**Problem requirements**
No pictures go into the copy. Write out exactly the lines below from the one containing "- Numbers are" through the one containing "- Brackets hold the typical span".

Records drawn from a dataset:

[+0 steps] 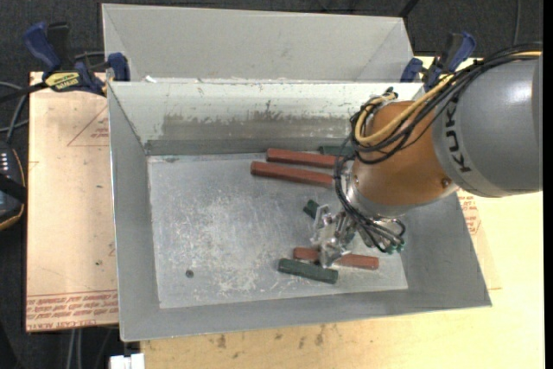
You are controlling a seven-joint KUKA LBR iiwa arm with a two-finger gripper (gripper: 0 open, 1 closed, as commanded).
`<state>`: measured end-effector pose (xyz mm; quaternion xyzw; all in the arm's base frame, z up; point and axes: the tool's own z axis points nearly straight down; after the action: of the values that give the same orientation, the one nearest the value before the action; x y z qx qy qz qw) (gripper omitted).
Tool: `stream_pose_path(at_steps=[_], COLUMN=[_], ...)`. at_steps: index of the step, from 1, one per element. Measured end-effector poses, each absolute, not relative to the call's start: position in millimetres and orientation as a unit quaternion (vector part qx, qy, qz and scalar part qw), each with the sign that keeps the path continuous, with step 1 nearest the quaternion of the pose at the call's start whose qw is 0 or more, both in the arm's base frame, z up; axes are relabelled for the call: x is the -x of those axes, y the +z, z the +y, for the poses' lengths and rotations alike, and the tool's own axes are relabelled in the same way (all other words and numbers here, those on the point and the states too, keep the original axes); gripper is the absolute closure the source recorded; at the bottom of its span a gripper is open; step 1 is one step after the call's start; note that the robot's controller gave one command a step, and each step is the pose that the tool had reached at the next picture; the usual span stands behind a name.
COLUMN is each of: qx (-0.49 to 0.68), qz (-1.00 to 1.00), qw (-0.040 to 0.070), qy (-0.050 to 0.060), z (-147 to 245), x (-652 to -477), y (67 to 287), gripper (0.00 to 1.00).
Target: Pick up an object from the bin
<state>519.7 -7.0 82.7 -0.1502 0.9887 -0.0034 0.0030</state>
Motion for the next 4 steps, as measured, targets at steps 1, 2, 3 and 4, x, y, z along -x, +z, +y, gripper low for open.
stream_pose_path(at_steps=[1, 2, 3, 4], qx=[0.117, 0.117, 0.117, 0.149], qz=[0.993, 0.993, 0.993, 0.989], qw=[0.004, 0.002, 0.002, 0.003], qy=[-0.001, 0.0, 0.0, 0.0], z=[-38.3, -37.7, -37.7, -42.7], x=[-533.7, -532.4, -532.4, -532.9], y=[244.5, 242.2, 242.1, 192.5], gripper=[1.0, 0.0, 0.0, 0.0])
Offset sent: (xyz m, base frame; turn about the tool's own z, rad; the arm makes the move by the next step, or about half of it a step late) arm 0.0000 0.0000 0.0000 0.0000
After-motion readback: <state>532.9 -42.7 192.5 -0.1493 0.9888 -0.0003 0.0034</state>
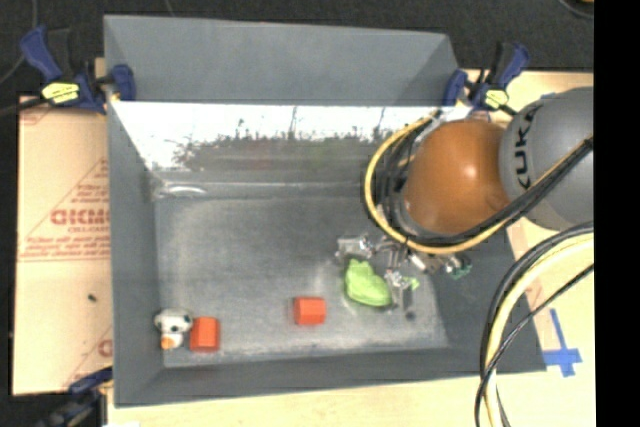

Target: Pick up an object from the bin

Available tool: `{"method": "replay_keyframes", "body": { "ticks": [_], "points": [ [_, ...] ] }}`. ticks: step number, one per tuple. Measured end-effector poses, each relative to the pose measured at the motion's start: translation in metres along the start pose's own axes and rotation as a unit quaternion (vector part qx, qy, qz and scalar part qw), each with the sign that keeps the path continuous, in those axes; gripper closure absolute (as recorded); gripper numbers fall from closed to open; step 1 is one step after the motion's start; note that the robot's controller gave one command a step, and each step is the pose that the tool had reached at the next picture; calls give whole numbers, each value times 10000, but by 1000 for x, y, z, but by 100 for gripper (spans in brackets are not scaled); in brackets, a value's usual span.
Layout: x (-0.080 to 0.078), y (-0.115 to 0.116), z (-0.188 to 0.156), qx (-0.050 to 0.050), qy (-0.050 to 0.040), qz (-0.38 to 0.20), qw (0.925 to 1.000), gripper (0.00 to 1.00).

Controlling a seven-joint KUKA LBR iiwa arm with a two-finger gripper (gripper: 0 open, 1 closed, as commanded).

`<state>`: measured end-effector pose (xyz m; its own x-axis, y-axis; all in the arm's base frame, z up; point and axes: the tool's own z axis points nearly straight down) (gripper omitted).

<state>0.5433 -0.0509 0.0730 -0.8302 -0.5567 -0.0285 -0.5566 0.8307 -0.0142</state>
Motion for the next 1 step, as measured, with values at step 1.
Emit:
{"method": "replay_keyframes", "body": {
  "ticks": [1],
  "points": [
    [0, 0, 0, -1, 1, 5, 10000, 100]
  ]
}}
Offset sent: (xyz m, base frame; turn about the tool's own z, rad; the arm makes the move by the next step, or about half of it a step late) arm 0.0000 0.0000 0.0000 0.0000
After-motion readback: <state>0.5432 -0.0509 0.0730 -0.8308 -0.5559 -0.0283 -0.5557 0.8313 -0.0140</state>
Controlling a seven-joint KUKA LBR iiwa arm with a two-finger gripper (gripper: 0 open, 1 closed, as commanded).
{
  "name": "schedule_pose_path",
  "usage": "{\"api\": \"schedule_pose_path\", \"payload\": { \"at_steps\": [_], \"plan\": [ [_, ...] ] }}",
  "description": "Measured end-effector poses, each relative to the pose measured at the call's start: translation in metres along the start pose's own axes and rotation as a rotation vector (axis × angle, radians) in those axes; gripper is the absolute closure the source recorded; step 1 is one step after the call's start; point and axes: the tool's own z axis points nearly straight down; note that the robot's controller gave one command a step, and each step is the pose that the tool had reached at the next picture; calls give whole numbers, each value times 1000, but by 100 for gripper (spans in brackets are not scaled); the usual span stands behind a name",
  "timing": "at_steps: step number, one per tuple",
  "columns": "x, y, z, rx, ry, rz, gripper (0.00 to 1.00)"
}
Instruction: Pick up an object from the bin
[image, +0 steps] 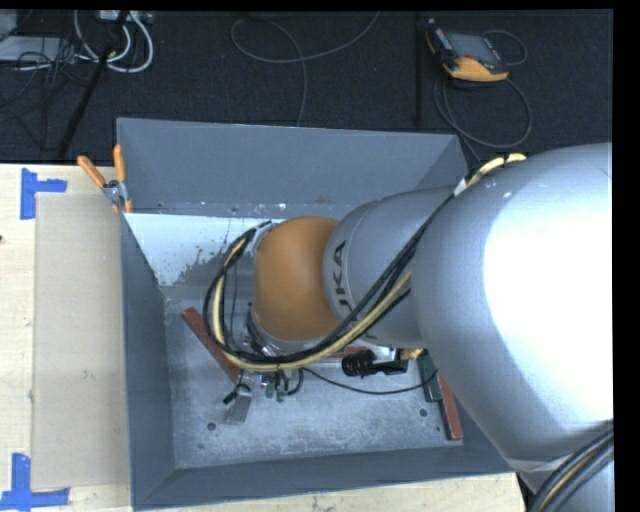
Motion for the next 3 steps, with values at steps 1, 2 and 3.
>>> {"api": "schedule_pose_path", "payload": {
  "at_steps": [1,2,3],
  "plan": [
    [-1,-1,0,-1,-1,3,100],
    [-1,-1,0,-2,-1,6,100],
    [5,-82,-286,-7,-14,-13,100]
  ]
}}
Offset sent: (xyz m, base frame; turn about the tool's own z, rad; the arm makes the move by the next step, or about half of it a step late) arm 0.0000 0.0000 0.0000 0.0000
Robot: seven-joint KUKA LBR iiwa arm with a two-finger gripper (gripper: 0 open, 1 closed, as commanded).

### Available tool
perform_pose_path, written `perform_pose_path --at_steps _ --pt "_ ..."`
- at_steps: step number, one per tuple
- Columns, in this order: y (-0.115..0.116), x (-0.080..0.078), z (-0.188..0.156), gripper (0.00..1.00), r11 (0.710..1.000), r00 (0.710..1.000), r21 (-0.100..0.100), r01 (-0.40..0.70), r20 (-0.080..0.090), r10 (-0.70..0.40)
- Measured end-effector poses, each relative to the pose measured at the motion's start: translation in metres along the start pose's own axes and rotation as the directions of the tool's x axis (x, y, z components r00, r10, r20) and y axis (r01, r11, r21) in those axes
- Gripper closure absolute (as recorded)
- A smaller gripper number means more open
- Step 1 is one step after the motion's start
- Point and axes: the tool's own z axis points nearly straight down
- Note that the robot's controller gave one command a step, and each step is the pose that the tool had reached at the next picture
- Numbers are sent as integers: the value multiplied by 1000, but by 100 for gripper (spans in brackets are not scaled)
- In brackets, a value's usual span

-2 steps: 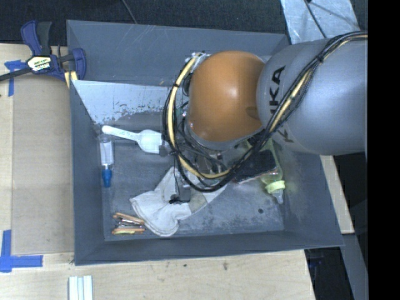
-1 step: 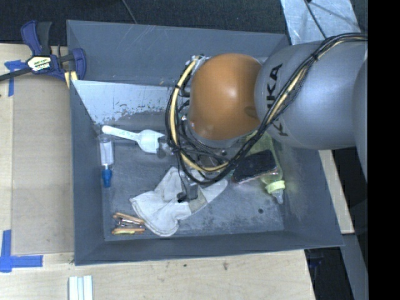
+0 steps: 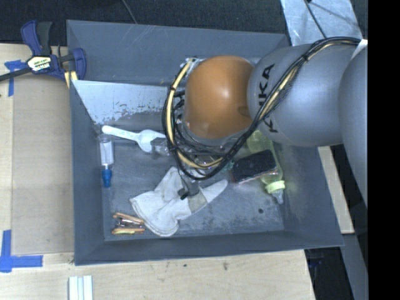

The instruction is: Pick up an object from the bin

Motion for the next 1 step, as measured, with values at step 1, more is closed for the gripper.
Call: perform_pose_path --at_steps 1 --pt "7 7 62 0 989 989 -3 150 -6 -150"
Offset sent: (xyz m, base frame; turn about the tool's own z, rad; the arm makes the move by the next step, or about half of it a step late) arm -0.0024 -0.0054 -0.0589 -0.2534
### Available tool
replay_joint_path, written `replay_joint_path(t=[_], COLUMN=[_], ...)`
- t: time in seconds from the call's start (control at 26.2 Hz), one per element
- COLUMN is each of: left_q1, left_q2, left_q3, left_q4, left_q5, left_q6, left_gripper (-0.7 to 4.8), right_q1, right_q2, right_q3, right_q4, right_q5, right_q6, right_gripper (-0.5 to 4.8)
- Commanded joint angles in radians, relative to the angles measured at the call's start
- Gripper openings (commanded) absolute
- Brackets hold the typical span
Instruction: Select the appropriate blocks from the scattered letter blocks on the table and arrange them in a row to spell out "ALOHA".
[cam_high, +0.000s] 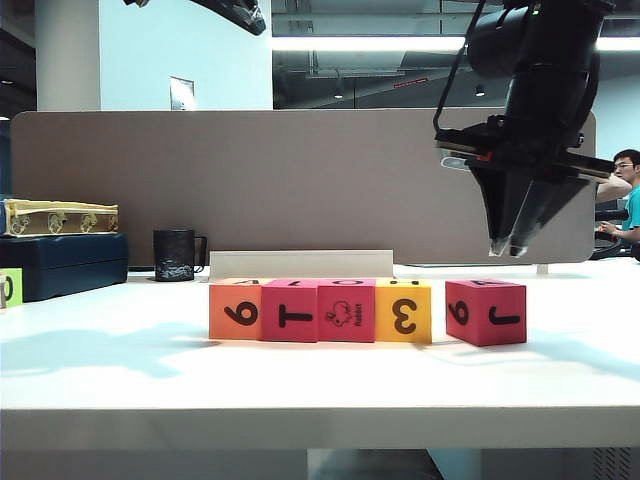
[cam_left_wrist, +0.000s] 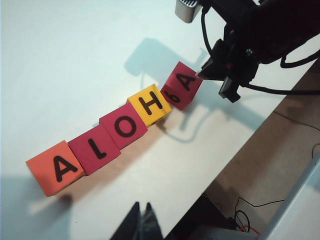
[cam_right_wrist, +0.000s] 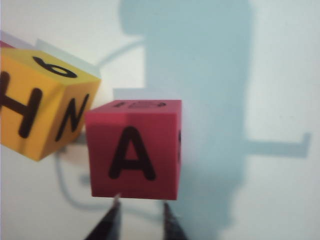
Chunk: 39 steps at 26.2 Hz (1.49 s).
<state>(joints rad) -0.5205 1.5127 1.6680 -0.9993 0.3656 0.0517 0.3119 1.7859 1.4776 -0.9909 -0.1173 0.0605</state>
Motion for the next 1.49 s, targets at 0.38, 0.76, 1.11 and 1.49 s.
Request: replay_joint_path(t=[0.38, 0.76, 1.11, 1.49], left_q1=[0.0, 0.0, 0.0, 0.0], left_q2=[-0.005, -0.005, -0.005, -0.005], left_q3=[0.005, 0.005, 0.005, 0.005], left_q4=[0.012, 0.013, 0.014, 0.021], left_q5=[0.005, 0.005, 0.005, 0.005], left_q6=[0.001, 0.001, 0.002, 0.005], left_gripper=[-0.06, -0.06, -0.06, -0.06], right_q1=[-0.009, -0.014, -0.021, -0.018], right_q2=[-0.003, 0.023, 0.074, 0.085], right_q3=[0.004, 0.002, -0.001, -0.003], right_q4=[-0.01, 0.002, -0.006, 0.004], right_q5=[0.071, 0.097, 0.09, -0.036], right_q6=[-0.055, -0.062, -0.061, -0.061], right_gripper=[-0.05, -0.05, -0.05, -0.05])
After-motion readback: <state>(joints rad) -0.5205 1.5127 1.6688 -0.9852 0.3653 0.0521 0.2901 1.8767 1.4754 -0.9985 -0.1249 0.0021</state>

**Problem solution**
- Numbers are sent as integers: the value multiplied by 1000, but by 100 for gripper (spans in brackets are not scaled)
- In brackets, a value's usual span

-2 steps: 
-1 step: 
+0 steps: 

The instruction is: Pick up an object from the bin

Motion for the next 1 step, as measured, with values at step 1, more is closed for the gripper.
Call: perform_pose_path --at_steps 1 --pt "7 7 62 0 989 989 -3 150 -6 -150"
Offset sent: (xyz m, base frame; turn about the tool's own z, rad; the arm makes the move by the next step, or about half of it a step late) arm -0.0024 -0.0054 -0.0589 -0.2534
### Available tool
replay_joint_path, written `replay_joint_path(t=[_], COLUMN=[_], ...)`
- t: time in seconds from the call's start (control at 26.2 Hz), one per element
- COLUMN is each of: left_q1, left_q2, left_q3, left_q4, left_q5, left_q6, left_gripper (-0.7 to 4.8), right_q1, right_q2, right_q3, right_q4, right_q5, right_q6, right_gripper (-0.5 to 4.8)
- Commanded joint angles in radians, relative to the angles measured at the call's start
- Gripper openings (commanded) absolute
- Brackets hold the typical span

This concludes the answer.